When it comes to moral choices, things don't become right or wrong because you made similar mistakes. They were mistakes when you made them, therefore they are mistakes when your brother does something similar. But you are going too far in excusing your brother's misbehavior. You've used some of the funds for personal items, and you feel guilty about that. Your brother is using a much larger portion of the funds for illegal and unwise things, but I suspect he has no remorse. Yes, your own misuses make it harder to rebuke him, but it doesn't change right and wrong. If your brother knows about your misuses, then he will excuse his own misbehaviors and will not listen to you, but that cannot be changed.

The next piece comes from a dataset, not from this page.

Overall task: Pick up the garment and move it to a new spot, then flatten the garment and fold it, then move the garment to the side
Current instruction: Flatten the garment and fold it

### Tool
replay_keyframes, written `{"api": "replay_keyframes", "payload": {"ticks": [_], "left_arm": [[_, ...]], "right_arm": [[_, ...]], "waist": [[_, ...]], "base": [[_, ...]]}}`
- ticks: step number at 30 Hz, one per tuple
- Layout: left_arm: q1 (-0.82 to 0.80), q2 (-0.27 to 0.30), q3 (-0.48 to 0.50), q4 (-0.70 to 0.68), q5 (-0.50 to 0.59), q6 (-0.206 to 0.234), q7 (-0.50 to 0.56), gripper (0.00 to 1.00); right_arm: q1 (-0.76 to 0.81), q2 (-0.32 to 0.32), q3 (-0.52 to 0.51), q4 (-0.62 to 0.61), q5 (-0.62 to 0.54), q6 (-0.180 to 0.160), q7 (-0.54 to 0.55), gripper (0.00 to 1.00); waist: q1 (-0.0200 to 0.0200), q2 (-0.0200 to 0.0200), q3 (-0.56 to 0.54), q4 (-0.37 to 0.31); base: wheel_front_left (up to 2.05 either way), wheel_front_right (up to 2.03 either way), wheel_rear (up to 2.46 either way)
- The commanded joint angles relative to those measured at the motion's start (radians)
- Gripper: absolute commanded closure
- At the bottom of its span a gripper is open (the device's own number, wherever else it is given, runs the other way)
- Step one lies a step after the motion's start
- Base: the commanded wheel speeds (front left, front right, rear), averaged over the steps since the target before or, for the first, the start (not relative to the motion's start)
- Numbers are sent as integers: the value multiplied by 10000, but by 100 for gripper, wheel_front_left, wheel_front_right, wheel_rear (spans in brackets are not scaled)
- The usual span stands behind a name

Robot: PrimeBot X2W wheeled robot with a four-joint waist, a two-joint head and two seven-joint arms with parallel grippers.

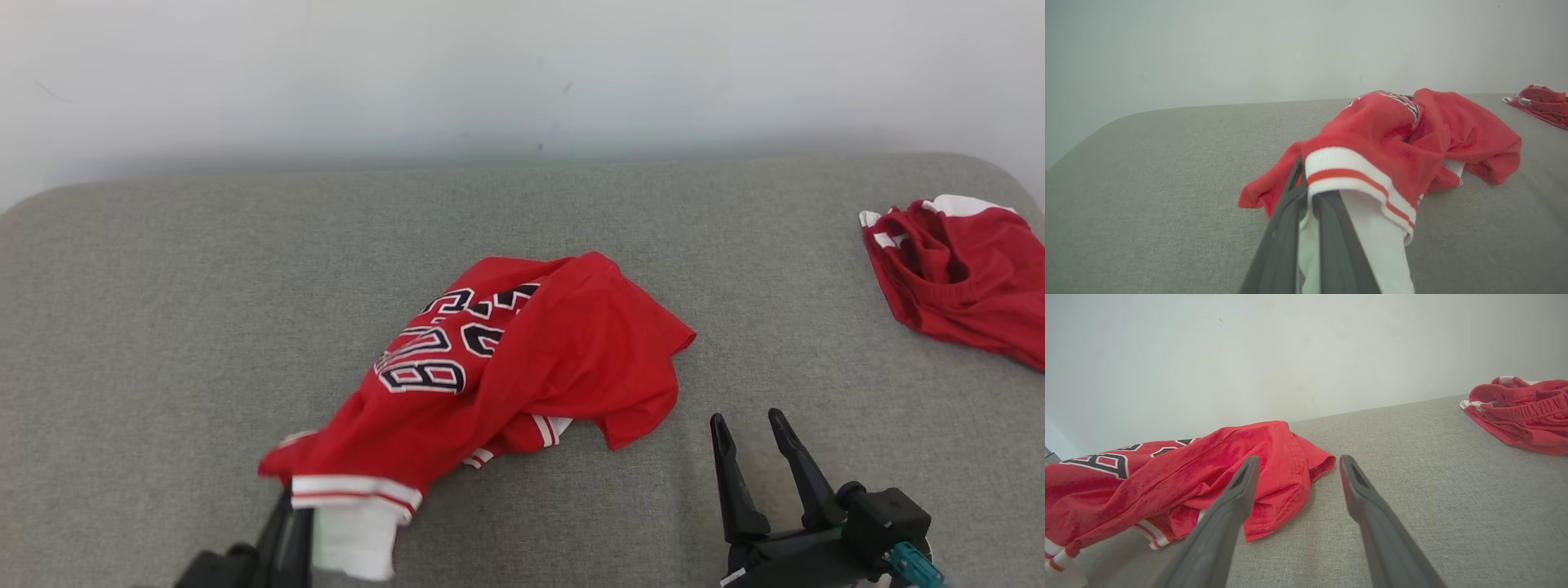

I don't know what options are available to you. If you can, I would strongly suggest taking control of the fund once again, even if that adds a burden to you for a while. As I suggested before, lay out a plan to stretch what is left in the fund to support your mom until other funds become available. Whatever is left (if there is anything) can then be divided between you and your brother. Your brother is benefiting as it is because he is living with your mother, but no more money for personal expenses. If he wants additional money to live on, he must work. "For even when we were with you, we commanded you this: If anyone will not work, neither shall he eat" (II Thessalonians 3:10). His complaints about psychological problems should be ignored. They are either of his own imagination or from the drugs he is using. Either way, they are his responsibility. Even if they truly existed, which I highly doubt, other people with them manage to live and work with them -- so can he. If he is truly disabled, then he should have been applying for disability. No matter how you add it up, you are not responsible for your brother's decisions.

If you can't regain control of the family fund, then you can give your brother the budget and then tell him, "Good luck." There isn't anything more you can do for him or your mother since it is out of your hands.

For yourself, I suspect the depression comes from your attempt of trying to control situations that are actually out of your control. As a result, you spend a lot of fruitless time worrying. Fruitless because you can't do anything about the situations you are worried about. Your "selfish" feelings are coming from wanting to fix your family's problems, but you are anxious because you don't have the control. When things are out of your control, you should put them into the hands of the only one who can control them -- God. And He definitely knows when to leave people to face the results of their own decisions.

Once you have talked to a social worker and figured out how much money from the family fund is needed to keep your mother until other money sources are available, then you will know how much is available for you. I suspect that seeing it written out and knowing that there is no more will spur you to get a part-time job for your own personal expenses.